Une diversification inattendue qui pose question

Créé en 1888, la firme d’origine anglaise avait disparu des radars depuis une banqueroute fracassante en 2012. Pionnier de la photographie pendant des générations, Kodak est devenu un cas d’espèce bien connu de toutes les écoles de marketing après avoir raté le virage du numérique au début du siècle. Un dépôt de bilan plus tard, l’entreprise recentrait ses activités sur les services d’impression et d’emballage.

Quelques années de remise en route plus tard, Kodak revenait sur son terrain de jeu favori. En Janvier 2016, la firme relance l’emblématique Super 8, et participera au CES de 2017 pour une présentation au grand public. En 2019, Kodak sortait une nouvelle gamme d’appareils photo, Smile, présentée au CES de la même année.

De la photographie numérique aux médicaments pharmaceutiques, un grand saut qui a de quoi surprendre.
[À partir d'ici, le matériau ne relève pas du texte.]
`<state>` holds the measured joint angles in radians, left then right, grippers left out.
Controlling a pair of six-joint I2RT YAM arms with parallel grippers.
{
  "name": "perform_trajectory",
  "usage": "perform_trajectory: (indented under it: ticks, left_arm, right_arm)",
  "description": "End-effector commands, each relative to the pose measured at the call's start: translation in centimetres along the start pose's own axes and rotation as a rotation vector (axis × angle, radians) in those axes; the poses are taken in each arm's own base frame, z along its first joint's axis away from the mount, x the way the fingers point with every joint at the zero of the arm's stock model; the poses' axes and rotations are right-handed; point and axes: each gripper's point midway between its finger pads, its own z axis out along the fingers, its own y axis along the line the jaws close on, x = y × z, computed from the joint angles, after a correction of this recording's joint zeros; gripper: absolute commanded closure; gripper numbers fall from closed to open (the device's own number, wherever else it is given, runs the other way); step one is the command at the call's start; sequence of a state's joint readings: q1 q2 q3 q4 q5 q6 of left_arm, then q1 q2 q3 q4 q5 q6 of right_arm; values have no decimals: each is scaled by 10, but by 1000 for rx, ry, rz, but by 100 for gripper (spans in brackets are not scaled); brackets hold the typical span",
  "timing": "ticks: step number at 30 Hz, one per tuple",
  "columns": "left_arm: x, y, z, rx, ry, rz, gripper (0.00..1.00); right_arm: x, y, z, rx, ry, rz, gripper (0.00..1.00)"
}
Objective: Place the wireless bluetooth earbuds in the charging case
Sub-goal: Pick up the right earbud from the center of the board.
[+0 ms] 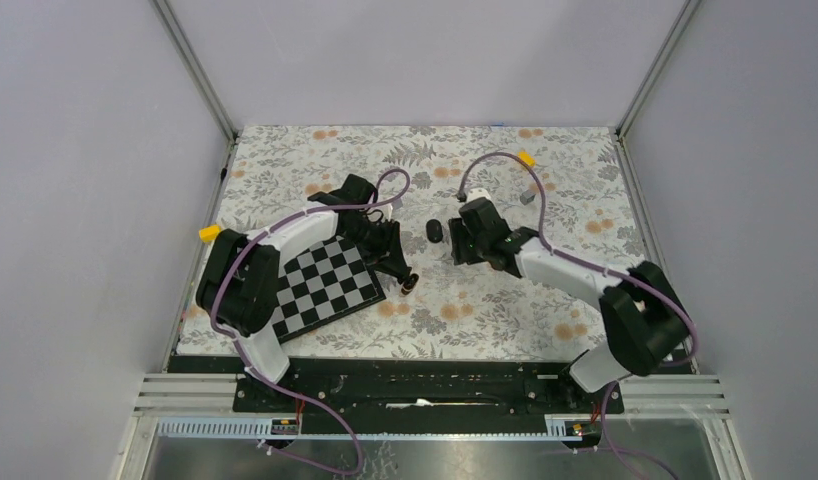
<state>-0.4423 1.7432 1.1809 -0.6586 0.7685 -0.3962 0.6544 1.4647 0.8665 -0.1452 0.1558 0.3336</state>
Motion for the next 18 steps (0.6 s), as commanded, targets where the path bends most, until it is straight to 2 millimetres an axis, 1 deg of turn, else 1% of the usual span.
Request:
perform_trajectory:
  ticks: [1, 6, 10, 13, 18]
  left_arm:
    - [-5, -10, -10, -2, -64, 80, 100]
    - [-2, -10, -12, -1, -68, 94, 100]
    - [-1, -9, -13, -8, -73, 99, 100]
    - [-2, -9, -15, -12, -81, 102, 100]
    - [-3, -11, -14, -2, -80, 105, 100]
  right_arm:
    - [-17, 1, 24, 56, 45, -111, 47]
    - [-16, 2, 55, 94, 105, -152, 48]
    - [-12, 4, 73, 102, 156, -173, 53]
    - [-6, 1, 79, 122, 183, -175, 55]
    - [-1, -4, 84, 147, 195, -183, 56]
Kodak s’était certes récemment diversifié en investissant dans la R&D de produits chimiques, mais ceux-ci avaient avant tout une application dans l’industrie du film.

Toujours est-il que l’enquête, non-officialisée, du SEC a conduit Donald Trump à faire machine arrière et prendre quelques précautions sur la suite des évènements : « Le concept de l’accord est bon… Nous allons faire une petite étude là-dessus. Nous allons le découvrir. S’il y a un problème, nous vous le ferons savoir très rapidement », a-t-il dit. « Je n’ai pas participé à l’opération. C’est une grosse affaire, c’est une façon de ramener un grand secteur, en plus des produits pharmaceutiques ».